:: Prompt ::
Within the entries that follow, report how many lines contain the word "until", giving the number by itself.
..............................
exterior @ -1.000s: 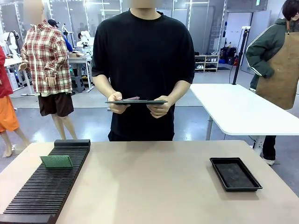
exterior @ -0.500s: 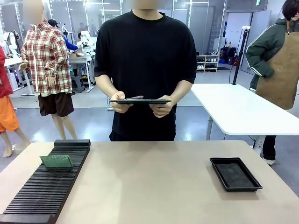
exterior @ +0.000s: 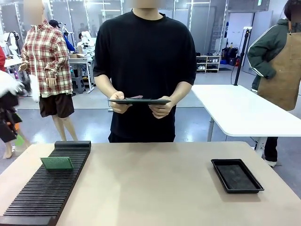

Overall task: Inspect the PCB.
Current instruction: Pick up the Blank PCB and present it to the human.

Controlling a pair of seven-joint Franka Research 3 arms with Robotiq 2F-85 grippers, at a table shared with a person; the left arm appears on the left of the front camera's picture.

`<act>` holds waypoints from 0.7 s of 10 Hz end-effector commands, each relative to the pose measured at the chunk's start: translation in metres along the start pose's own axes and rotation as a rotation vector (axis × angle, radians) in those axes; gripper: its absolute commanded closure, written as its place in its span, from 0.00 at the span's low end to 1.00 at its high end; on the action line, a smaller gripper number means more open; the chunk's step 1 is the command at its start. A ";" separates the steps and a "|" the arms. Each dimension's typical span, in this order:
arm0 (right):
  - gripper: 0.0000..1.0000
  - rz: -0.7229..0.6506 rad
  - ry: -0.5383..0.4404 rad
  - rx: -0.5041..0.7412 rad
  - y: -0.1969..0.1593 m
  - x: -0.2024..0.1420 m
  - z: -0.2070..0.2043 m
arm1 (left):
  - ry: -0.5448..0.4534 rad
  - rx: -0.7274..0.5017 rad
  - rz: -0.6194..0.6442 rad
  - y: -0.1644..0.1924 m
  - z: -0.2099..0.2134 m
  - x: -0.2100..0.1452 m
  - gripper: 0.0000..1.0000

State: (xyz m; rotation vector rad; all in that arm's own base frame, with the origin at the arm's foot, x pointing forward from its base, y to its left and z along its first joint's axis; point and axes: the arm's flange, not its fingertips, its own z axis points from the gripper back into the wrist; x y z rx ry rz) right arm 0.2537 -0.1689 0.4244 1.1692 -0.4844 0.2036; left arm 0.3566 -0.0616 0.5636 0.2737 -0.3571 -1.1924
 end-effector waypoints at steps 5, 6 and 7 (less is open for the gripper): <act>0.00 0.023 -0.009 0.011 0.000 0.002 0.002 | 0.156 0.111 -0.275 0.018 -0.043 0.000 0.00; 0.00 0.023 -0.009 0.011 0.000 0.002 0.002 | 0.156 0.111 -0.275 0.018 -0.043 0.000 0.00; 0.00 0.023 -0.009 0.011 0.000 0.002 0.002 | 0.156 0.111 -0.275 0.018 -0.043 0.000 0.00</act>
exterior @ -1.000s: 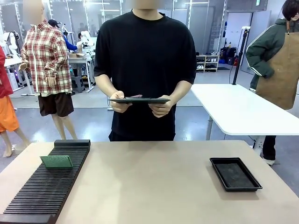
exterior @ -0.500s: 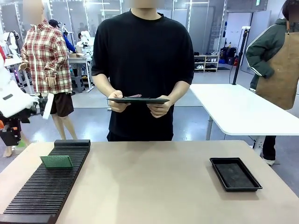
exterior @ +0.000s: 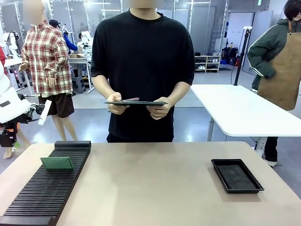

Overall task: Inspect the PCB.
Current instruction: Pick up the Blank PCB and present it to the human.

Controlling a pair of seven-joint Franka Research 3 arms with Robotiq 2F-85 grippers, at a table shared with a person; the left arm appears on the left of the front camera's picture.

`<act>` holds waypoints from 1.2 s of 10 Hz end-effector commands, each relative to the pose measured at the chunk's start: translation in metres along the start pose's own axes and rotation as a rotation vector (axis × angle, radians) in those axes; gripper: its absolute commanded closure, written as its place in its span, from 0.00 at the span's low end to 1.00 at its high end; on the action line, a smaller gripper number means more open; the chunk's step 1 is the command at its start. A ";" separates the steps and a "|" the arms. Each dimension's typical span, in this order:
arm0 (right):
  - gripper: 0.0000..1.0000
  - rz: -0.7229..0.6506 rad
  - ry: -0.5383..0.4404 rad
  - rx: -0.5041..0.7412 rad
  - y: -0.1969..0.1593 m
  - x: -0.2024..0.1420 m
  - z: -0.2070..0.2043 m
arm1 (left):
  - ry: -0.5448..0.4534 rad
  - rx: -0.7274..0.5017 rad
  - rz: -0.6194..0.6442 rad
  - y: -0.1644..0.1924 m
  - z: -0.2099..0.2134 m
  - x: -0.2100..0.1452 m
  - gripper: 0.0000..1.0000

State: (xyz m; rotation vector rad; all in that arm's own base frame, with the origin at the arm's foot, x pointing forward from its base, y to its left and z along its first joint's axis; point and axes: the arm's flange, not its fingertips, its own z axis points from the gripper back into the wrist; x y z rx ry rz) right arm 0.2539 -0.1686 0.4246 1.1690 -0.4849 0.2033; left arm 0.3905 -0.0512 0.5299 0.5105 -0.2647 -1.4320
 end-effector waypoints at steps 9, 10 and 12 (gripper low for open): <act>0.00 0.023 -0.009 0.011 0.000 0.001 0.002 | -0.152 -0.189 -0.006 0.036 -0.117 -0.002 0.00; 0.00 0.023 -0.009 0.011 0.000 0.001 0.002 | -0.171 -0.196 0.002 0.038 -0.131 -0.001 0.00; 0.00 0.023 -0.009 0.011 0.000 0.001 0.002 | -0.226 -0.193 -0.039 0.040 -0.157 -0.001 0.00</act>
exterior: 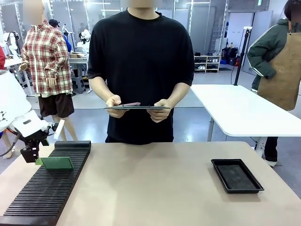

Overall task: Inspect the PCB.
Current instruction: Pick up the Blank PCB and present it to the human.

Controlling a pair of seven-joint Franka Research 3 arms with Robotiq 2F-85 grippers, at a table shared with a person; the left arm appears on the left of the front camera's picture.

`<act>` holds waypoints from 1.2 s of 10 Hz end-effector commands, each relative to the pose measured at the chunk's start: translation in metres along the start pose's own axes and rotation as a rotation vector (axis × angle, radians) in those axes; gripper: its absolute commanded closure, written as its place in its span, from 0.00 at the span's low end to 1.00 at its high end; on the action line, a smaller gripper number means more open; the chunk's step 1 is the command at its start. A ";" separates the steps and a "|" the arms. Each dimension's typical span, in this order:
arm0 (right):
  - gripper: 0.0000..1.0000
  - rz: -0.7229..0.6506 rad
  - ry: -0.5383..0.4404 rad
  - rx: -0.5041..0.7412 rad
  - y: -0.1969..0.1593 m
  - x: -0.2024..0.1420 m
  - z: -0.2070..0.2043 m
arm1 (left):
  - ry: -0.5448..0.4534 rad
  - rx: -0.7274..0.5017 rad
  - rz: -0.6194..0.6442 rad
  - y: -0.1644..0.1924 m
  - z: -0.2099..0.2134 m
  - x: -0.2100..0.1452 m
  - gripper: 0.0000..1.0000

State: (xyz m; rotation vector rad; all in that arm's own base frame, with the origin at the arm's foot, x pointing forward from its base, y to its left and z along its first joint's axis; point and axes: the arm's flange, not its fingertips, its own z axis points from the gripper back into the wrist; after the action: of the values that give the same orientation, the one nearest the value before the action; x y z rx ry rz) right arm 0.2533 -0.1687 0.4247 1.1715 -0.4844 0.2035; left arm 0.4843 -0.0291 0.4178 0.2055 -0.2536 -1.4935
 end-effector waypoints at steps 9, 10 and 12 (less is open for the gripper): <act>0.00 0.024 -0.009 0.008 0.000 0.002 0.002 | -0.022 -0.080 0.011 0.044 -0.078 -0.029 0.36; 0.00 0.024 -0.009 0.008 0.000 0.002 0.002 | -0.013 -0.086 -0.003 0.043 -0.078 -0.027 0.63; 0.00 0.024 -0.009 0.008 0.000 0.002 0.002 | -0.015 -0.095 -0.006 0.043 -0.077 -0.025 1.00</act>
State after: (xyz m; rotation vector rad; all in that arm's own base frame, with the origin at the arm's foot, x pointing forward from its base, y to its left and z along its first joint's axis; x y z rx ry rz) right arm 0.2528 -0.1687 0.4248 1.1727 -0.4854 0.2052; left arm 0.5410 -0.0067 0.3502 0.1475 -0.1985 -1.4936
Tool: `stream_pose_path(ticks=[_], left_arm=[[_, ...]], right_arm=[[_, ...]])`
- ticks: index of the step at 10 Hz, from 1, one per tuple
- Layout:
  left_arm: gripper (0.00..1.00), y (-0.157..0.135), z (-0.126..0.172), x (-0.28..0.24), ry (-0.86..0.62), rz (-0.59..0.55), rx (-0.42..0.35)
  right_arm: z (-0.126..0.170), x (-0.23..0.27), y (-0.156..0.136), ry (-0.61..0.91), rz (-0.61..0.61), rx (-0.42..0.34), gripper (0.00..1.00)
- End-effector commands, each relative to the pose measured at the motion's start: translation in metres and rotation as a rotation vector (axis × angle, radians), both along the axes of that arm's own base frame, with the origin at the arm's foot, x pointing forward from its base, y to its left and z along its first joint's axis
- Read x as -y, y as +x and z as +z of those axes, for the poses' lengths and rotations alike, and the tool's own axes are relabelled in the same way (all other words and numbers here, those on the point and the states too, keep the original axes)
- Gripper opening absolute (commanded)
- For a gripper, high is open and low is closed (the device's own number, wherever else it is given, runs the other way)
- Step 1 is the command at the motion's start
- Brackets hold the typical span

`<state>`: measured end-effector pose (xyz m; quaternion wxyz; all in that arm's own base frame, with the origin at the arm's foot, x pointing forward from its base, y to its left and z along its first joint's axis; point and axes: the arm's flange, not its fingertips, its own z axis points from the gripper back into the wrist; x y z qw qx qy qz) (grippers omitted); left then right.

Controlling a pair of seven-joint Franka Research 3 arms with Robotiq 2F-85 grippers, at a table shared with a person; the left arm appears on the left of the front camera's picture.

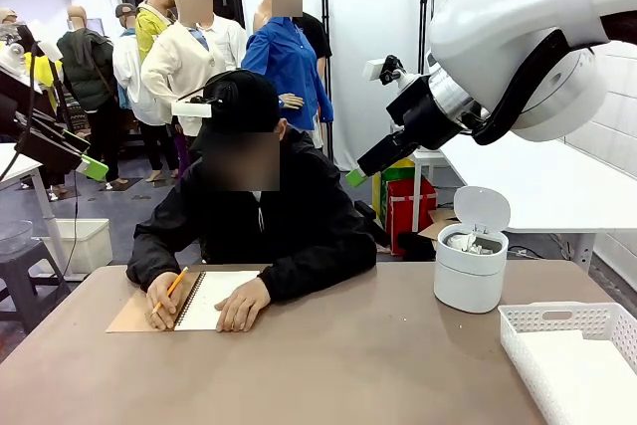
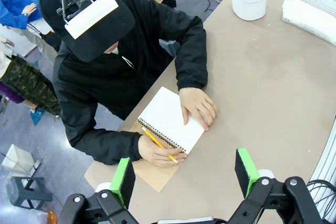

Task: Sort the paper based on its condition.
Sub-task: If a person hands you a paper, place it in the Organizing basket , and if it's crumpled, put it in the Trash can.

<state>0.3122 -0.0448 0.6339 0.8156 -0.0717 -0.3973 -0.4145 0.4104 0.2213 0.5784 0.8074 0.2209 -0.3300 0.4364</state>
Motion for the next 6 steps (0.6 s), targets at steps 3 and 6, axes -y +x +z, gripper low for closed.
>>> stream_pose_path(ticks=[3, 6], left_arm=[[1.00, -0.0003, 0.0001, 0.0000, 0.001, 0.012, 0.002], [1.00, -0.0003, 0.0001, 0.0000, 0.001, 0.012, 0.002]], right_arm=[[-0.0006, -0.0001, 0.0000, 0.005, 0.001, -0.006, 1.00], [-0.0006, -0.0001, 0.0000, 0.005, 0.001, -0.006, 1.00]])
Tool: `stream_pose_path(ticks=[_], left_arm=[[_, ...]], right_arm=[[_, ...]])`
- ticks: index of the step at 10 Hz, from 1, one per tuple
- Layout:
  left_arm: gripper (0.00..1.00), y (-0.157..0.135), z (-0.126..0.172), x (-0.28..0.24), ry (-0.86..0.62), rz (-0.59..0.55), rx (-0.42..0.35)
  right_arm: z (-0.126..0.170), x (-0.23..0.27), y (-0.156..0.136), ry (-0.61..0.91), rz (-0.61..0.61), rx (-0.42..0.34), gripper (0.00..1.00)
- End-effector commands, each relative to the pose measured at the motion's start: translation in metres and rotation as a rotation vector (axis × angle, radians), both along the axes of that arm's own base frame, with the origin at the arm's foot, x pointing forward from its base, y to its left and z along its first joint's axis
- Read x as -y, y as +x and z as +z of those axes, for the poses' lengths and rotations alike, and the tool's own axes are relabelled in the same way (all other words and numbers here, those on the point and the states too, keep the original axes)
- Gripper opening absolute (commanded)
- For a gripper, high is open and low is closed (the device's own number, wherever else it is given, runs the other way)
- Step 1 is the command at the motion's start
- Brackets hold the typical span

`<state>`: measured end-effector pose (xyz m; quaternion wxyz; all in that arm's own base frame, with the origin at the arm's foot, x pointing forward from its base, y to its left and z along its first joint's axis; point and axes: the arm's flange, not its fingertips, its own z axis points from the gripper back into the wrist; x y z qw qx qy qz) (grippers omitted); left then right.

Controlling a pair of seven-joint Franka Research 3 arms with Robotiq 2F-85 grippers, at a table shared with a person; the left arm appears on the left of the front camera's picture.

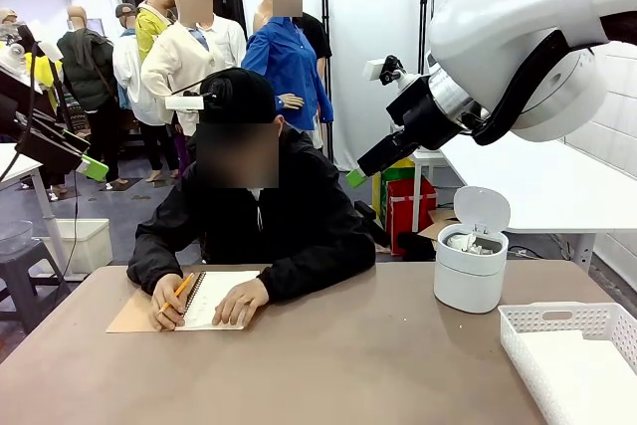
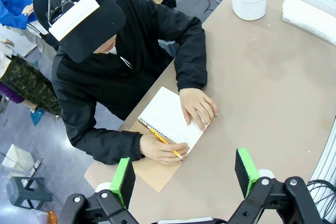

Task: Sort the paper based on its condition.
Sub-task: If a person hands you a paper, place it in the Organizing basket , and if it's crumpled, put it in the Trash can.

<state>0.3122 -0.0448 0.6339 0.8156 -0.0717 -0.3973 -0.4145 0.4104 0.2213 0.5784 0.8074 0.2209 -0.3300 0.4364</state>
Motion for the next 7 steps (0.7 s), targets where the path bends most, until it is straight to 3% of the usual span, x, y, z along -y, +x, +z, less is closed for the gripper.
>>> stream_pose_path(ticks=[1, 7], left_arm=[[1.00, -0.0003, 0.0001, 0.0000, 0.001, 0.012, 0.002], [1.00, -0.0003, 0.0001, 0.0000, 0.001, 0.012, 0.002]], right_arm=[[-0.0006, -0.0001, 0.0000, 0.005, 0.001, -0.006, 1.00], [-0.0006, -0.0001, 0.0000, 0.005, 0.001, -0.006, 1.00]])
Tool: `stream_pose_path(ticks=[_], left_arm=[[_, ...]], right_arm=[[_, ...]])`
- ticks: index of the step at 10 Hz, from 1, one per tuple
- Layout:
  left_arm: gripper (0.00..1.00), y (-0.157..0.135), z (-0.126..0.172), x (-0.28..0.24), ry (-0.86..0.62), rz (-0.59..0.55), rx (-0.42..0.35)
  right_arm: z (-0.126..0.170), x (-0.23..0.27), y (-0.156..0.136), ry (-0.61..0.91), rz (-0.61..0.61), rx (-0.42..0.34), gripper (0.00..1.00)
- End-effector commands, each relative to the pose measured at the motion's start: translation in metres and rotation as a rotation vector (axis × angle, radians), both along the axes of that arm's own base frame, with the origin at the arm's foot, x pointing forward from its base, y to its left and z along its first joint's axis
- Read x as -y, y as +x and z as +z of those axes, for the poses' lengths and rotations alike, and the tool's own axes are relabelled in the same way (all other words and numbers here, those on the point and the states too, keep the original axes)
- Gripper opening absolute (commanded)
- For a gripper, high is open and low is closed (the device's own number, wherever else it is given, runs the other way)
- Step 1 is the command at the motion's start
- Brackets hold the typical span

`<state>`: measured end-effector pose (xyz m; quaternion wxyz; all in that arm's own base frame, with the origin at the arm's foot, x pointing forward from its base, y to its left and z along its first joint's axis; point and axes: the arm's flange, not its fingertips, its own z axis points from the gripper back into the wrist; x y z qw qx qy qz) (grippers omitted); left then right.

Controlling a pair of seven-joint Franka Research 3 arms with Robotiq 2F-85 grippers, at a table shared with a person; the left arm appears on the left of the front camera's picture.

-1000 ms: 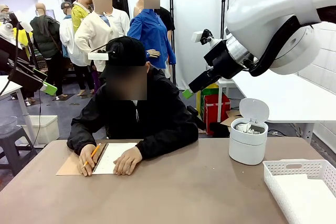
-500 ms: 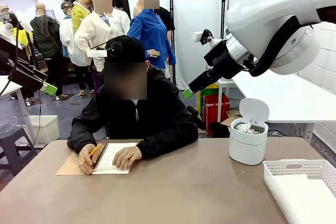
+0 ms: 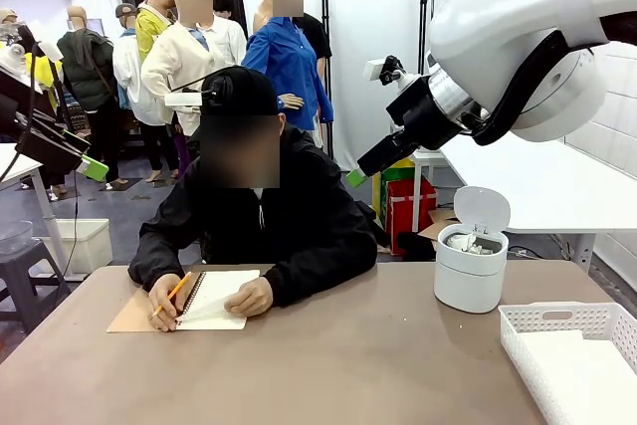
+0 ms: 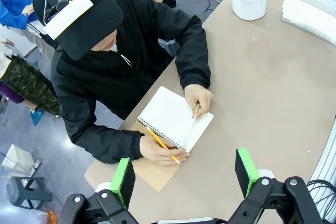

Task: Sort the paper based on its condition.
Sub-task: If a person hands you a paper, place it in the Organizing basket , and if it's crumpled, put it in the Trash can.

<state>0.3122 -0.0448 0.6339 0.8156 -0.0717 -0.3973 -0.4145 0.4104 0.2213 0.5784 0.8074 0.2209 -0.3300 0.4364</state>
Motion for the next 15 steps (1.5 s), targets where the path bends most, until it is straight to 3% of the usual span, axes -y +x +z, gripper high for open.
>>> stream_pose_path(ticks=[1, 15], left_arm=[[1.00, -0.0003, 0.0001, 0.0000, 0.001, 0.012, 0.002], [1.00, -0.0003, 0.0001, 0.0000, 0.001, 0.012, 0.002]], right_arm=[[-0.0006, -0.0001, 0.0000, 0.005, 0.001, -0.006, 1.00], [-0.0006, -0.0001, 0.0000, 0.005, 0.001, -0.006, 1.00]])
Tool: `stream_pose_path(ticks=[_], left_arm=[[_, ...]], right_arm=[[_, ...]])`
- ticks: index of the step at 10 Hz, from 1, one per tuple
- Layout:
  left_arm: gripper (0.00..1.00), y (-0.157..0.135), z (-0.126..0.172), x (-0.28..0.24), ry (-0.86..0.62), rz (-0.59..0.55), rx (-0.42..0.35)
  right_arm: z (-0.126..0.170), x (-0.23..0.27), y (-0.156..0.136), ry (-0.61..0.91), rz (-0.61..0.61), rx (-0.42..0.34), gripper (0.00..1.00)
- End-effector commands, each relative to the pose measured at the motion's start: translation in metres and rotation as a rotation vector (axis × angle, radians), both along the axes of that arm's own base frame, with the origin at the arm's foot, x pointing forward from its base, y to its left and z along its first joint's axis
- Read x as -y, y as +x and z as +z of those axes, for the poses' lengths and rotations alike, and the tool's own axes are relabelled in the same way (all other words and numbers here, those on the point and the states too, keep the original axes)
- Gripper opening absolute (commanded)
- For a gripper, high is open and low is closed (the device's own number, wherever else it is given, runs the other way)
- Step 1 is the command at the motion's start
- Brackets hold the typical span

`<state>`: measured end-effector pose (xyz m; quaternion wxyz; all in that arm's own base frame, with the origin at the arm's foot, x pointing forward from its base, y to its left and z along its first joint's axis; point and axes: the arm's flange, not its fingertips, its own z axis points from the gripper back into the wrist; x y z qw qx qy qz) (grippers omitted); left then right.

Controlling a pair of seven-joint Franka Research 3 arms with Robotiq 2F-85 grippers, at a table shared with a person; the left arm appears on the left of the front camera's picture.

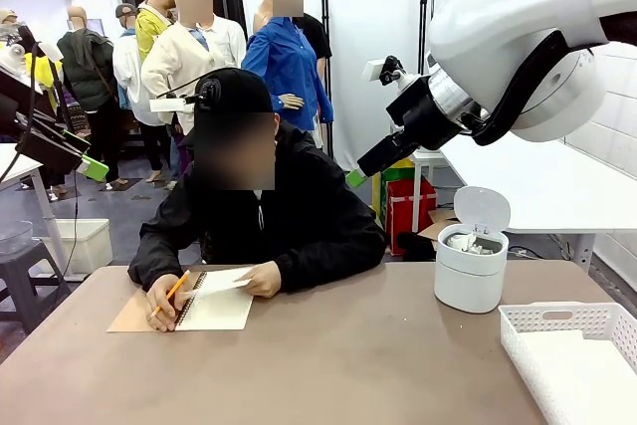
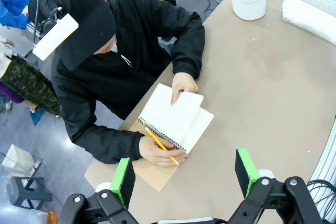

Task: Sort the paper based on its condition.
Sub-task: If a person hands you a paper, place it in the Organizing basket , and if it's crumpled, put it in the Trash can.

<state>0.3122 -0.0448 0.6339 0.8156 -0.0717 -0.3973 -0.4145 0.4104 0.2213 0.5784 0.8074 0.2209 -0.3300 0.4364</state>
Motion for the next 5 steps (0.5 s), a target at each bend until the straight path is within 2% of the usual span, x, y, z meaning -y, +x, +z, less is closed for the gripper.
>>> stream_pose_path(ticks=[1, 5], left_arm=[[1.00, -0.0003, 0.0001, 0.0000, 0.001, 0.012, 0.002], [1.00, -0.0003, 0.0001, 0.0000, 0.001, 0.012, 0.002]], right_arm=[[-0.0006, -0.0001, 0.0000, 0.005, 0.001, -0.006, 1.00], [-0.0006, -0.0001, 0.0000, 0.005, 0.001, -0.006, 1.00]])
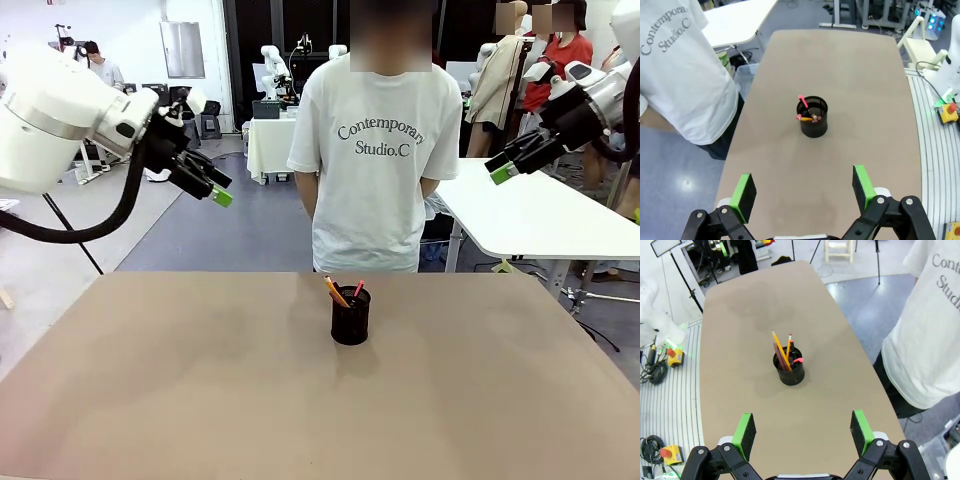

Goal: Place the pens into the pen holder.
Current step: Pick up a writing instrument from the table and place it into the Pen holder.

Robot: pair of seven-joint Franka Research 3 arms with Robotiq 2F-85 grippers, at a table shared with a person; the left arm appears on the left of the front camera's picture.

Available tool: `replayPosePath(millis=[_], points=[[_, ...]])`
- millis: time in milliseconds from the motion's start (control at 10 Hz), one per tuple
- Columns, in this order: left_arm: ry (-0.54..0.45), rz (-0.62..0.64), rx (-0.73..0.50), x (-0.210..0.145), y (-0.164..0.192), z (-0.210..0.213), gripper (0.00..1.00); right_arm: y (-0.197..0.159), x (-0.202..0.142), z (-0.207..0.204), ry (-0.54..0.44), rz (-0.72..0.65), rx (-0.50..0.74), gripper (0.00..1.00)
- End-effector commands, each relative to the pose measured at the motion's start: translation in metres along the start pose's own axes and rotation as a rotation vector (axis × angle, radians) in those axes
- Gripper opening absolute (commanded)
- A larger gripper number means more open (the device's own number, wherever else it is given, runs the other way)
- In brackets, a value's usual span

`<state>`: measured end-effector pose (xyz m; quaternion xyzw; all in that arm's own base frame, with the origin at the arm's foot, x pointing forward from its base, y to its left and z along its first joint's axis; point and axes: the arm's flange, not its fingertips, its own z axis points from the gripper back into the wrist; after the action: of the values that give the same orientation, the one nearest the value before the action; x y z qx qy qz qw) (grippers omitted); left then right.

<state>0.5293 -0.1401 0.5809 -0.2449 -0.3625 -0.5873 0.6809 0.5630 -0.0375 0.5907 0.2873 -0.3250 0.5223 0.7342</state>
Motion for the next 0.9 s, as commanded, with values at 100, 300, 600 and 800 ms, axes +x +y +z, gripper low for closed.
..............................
:: Result for this exercise ::
3